*WHAT IS EXPECTED*.
Give the number of lines in the data that contain "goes", and nothing more.

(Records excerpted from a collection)
##########
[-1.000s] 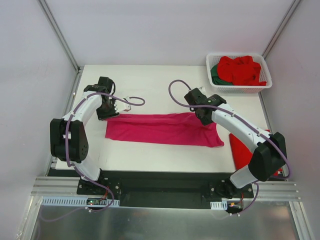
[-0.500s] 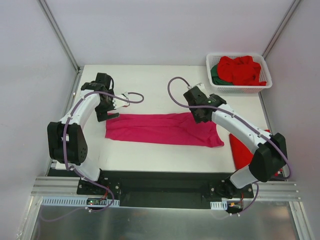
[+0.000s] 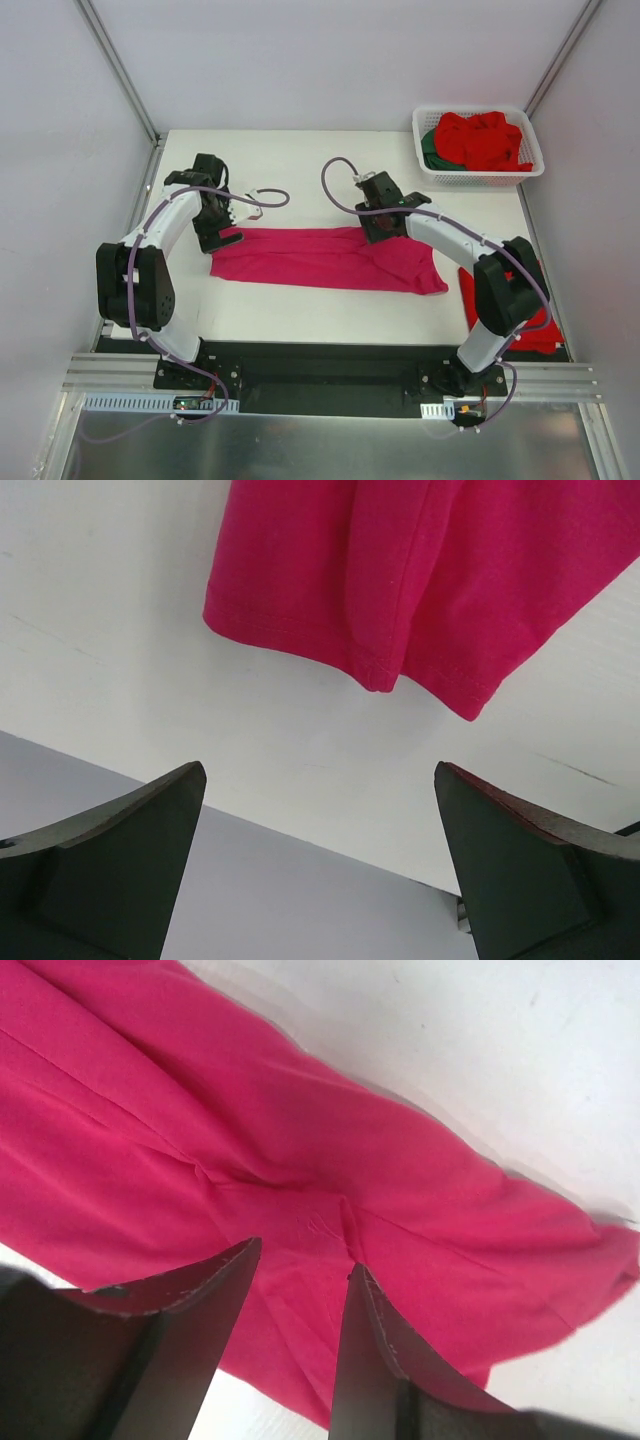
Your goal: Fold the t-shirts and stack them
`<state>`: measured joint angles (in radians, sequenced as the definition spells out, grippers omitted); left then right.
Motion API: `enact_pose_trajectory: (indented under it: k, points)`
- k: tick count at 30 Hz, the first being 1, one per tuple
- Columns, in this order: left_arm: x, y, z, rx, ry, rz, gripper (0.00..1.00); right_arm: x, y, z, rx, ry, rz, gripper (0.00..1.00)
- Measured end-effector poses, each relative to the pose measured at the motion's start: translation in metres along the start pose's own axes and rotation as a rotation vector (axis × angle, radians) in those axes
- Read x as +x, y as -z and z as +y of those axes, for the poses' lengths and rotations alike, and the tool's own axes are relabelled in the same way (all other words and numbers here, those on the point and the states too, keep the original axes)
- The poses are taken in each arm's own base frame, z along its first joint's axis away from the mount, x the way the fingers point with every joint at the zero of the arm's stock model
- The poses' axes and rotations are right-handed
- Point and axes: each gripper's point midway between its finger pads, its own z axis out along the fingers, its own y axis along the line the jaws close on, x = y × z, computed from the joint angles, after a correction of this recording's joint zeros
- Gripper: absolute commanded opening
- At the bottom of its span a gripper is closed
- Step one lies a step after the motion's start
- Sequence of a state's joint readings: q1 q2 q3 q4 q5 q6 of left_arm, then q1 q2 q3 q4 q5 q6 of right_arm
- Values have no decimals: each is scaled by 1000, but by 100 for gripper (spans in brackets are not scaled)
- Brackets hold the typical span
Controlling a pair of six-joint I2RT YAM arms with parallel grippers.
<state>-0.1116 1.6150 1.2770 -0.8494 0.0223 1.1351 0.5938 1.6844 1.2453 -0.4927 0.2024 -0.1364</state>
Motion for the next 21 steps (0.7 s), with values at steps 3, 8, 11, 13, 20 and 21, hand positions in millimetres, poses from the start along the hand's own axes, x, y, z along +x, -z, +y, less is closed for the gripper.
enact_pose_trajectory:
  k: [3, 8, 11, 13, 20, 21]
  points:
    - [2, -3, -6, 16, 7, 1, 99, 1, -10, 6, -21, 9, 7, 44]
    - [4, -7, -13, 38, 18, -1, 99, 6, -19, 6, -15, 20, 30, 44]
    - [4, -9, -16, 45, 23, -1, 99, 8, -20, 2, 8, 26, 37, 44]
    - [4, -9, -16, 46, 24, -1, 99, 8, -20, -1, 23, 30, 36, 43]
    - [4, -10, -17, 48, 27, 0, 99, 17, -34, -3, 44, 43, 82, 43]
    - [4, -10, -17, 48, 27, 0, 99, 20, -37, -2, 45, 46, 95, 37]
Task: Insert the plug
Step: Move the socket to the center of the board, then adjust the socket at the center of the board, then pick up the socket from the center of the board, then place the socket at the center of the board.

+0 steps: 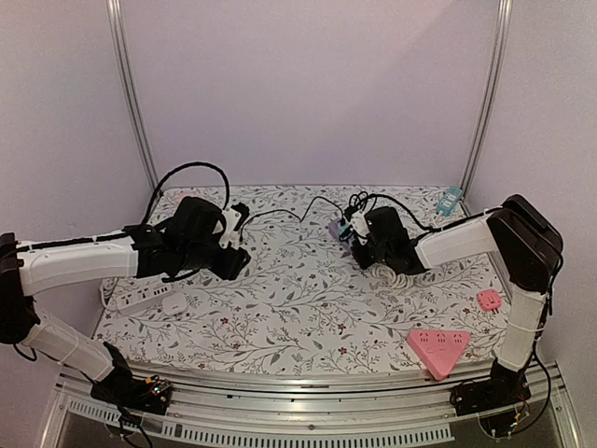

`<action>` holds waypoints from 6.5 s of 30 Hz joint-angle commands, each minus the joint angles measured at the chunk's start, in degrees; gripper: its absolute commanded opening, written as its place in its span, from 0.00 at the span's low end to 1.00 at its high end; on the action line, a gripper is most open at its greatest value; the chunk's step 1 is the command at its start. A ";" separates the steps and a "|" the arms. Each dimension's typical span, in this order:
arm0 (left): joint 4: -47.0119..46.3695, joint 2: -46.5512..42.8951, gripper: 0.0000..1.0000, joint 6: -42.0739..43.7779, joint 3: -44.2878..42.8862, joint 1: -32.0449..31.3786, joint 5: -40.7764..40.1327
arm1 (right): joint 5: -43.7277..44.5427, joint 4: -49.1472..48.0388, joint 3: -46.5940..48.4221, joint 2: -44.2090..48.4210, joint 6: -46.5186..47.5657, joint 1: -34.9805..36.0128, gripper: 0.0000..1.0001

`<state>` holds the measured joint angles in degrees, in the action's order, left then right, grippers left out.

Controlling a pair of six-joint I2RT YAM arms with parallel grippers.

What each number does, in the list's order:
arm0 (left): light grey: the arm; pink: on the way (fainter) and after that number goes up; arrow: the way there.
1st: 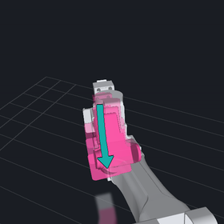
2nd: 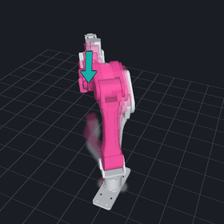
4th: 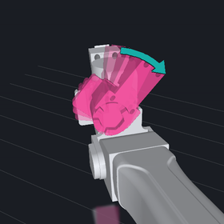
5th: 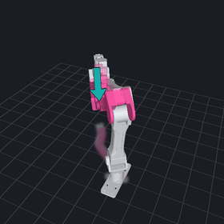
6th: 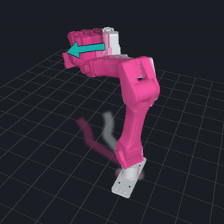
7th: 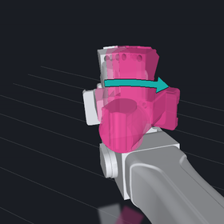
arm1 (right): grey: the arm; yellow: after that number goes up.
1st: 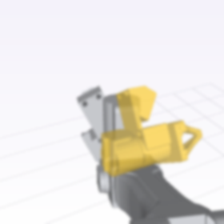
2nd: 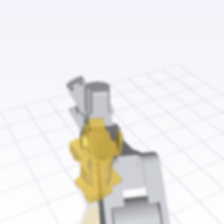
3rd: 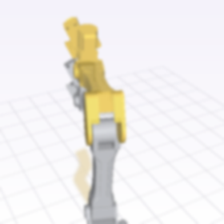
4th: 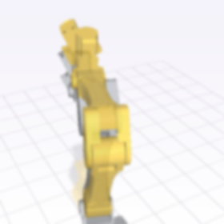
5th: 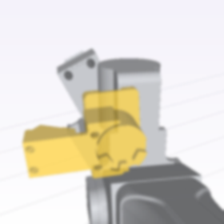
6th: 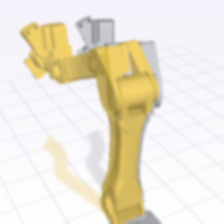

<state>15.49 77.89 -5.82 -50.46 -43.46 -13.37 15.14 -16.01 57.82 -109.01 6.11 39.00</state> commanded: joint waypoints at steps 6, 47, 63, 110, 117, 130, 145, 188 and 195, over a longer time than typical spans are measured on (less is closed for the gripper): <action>1.93 -3.99 0.65 0.11 1.02 1.88 -2.43 | 15.07 13.96 12.76 -10.50 -14.49 -8.27 0.00; 13.28 -8.56 0.99 -1.60 -4.54 2.33 -11.75 | -8.24 55.09 34.31 -6.82 -22.45 -33.36 0.86; 14.09 -10.87 1.00 -0.74 -2.54 2.42 -14.63 | -13.58 61.15 25.22 -8.40 -18.96 -34.73 0.17; 14.87 -13.34 1.00 0.43 -2.46 2.59 -13.15 | -2.30 66.10 41.69 -11.77 -20.68 -38.48 0.13; 14.46 -14.72 1.00 0.55 -2.29 2.64 -13.92 | 7.44 63.65 48.50 9.17 -15.15 -37.26 0.00; 14.18 -18.99 1.00 -1.10 -1.57 4.63 -16.54 | -17.78 48.88 42.53 30.14 13.47 -1.18 0.00; 17.82 -26.30 0.99 -9.53 1.07 22.00 -10.81 | -16.93 57.70 41.58 12.46 22.84 12.71 0.00; 15.34 -24.99 0.99 -9.86 3.83 27.55 -3.79 | -23.19 62.28 40.44 -17.68 21.85 25.85 0.40; 15.18 -23.87 0.99 -9.50 3.72 27.61 -2.63 | -20.60 56.87 38.59 -11.71 21.72 25.85 0.99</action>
<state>31.48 52.90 -15.70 -47.31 -16.69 -17.39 -6.37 45.15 98.06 -126.37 28.18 65.08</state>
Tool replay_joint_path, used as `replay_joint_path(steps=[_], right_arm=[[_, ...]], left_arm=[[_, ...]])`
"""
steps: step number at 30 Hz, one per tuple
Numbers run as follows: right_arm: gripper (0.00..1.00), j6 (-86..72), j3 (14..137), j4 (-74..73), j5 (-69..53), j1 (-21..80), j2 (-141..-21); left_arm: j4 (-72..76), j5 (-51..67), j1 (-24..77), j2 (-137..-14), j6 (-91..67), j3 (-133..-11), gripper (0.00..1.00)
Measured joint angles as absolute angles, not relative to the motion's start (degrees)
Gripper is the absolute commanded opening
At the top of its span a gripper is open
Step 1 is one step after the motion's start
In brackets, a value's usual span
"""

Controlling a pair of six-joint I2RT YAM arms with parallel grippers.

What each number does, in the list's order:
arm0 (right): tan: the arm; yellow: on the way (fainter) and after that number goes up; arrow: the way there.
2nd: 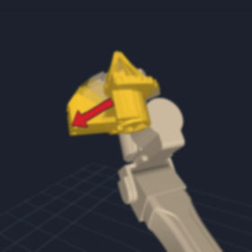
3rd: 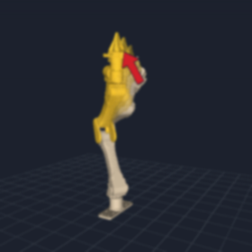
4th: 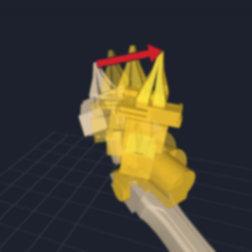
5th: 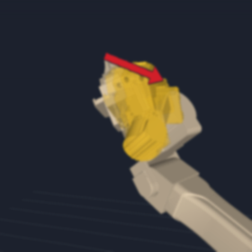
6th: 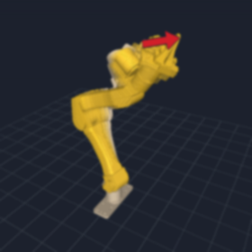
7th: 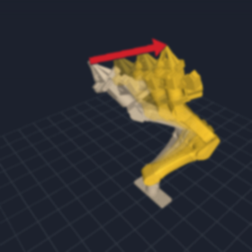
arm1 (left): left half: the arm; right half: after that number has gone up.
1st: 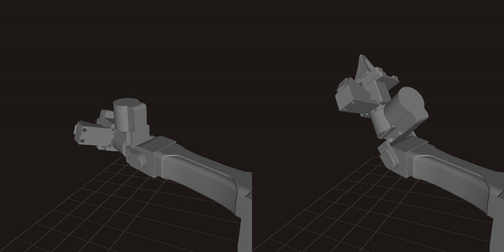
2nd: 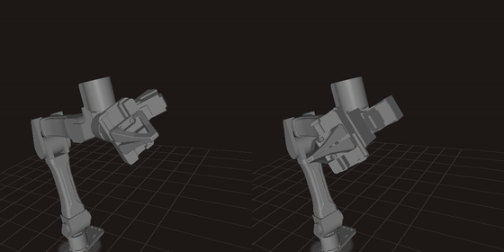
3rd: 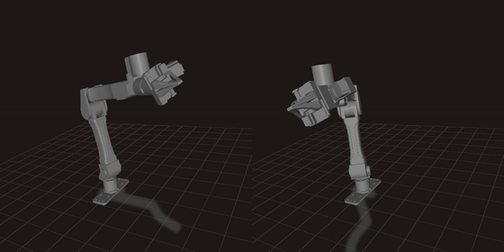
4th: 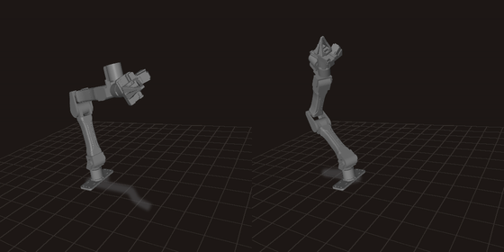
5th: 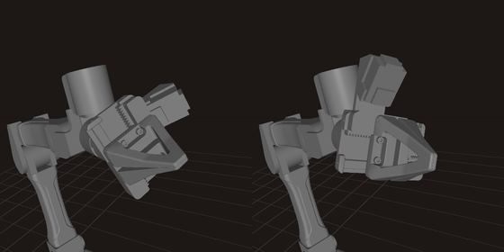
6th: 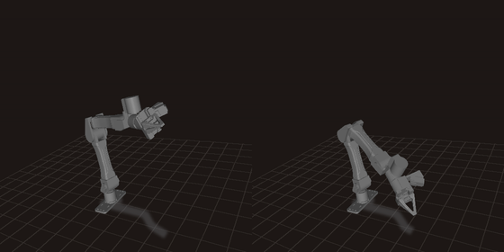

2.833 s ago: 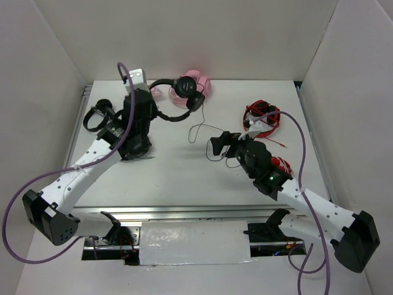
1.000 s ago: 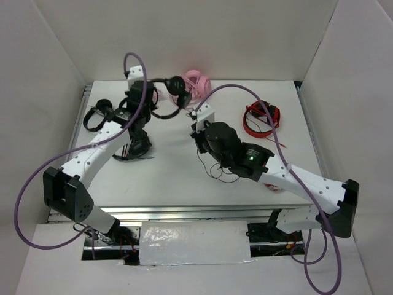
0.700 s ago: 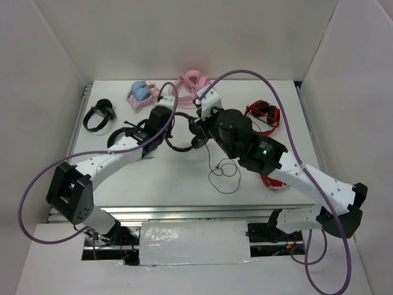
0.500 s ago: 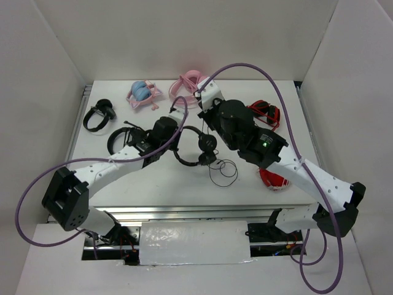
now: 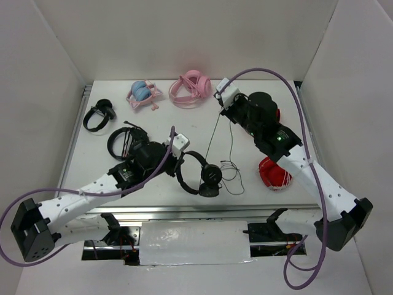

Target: Wrap the headphones

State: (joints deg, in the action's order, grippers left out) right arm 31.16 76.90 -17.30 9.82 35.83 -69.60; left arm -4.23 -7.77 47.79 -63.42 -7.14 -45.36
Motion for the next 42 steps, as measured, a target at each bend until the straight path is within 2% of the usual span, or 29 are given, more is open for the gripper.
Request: replay_joint_path(steps=[5,13,15,18,24,27,29,31,37,42], right_arm=[[0.00,35.22,67.00,-11.46,-3.73,29.76,-65.47],[0.01,28.32,65.91,-9.06,-21.67,25.08,-68.62],[0.02,24.77,64.62,-6.55,-24.95,25.17,-69.71],[0.10,19.75,61.54,-2.39,-28.36,25.52,-71.40],[0.11,8.54,57.84,7.03,-32.27,27.55,-77.45],[0.16,3.60,56.53,13.98,-33.78,29.36,-80.14],[0.39,-0.49,55.07,20.16,-34.85,30.44,-81.82],[0.46,-4.01,53.56,26.13,-36.34,31.14,-83.53],[0.55,-13.98,52.47,41.30,-41.08,32.93,-93.54],[0.54,-18.90,52.45,43.72,-41.80,36.64,-101.38]], left_arm=[[-4.86,-3.11,49.06,-57.41,-6.13,-41.43,0.00],[-5.85,0.32,49.21,-51.22,-7.79,-41.71,0.00],[-6.13,0.51,49.21,-51.33,-8.93,-43.33,0.00],[-6.92,0.08,49.21,-52.12,-11.03,-47.24,0.00],[-10.20,-7.66,49.15,-56.45,-15.64,-61.71,0.00],[-11.88,-11.18,48.90,-58.57,-16.95,-69.56,0.00],[-13.87,-13.74,48.84,-59.90,-17.15,-74.78,0.00],[-15.99,-15.68,48.77,-60.84,-17.17,-78.67,0.00],[-23.35,-19.57,48.69,-64.01,-16.84,-90.72,0.00],[-26.59,-23.22,48.66,-67.22,-16.25,-102.39,0.00]])
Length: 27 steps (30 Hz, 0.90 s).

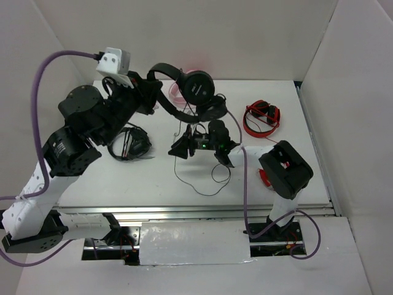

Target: Wrap the headphones

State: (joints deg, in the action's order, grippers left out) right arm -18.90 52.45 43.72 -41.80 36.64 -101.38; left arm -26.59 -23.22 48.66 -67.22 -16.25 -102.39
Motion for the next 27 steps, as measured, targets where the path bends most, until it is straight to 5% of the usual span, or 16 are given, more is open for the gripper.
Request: replay_joint_path(steps=[2,6,9,13,18,27], right_arm=[[0.49,-19.79,52.01,43.70,-41.78,37.98,-101.84],[0.13,-21.19,50.70,46.30,-42.15,39.81,-101.84],[0.00,-22.55,47.62,49.39,-42.83,40.58,-101.84],[0.00,-24.18,42.09,52.40,-43.57,41.52,-101.73],[0.00,-26.28,30.30,53.74,-41.10,42.65,-94.56],[0.00,-22.15,26.06,34.35,-14.52,52.16,-64.34]], left_arm=[[-27.18,-25.15,48.66,-68.27,-15.57,-105.75,0.00],[-27.49,-29.15,48.64,-69.89,-14.15,-109.84,0.00],[-27.57,-31.77,48.14,-71.05,-13.41,-111.31,0.00],[-28.71,-32.34,44.03,-72.82,-13.72,-112.01,0.00],[-30.24,-27.94,27.49,-75.48,-17.72,-111.15,0.00],[-30.61,-27.94,11.81,-83.18,-25.04,-104.60,0.00]])
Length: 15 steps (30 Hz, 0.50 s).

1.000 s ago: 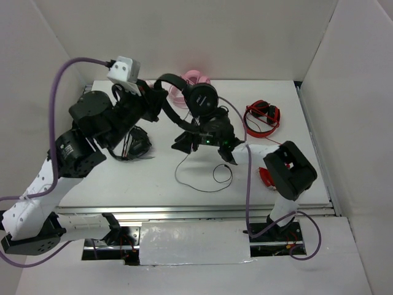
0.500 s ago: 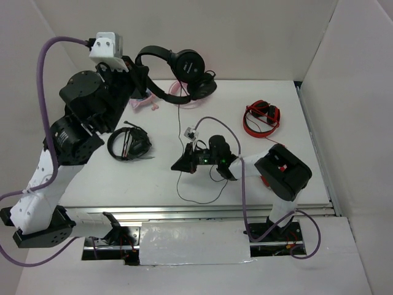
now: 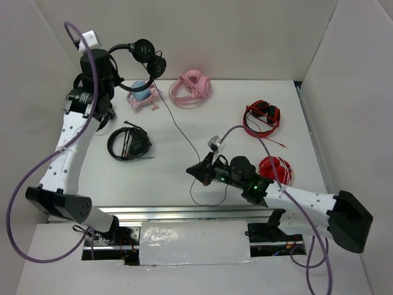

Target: Wrap the headphones

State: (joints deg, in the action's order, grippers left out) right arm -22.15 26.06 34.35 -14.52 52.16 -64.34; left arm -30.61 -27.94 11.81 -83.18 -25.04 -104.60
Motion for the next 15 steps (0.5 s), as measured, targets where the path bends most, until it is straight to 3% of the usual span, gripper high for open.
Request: replay_joint_path(steps=[8,15], right_arm=[[0.00,-12.51,35.05,12.05,20.60,60.99,-53.28],[0.00,7.62,43.46,11.03,32.49,62.59,-55.35]], left_arm=[[-30.50,-34.92,12.67,-88.42,-27.46,-94.67,0.00],[-29.19,-34.41,19.27,-88.42,-25.26,-83.57,0.00]])
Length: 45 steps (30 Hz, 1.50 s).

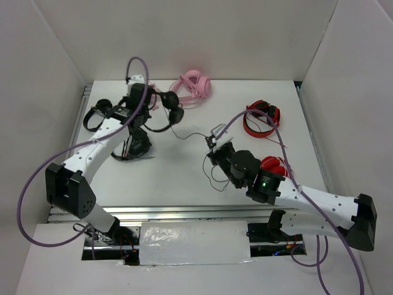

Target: Wrap the headphones

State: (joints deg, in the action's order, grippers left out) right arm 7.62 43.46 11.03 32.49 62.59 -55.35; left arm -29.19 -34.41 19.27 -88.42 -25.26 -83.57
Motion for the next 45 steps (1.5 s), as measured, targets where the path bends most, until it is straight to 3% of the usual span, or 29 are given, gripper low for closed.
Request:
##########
*EXERCISE RESPONSE*.
3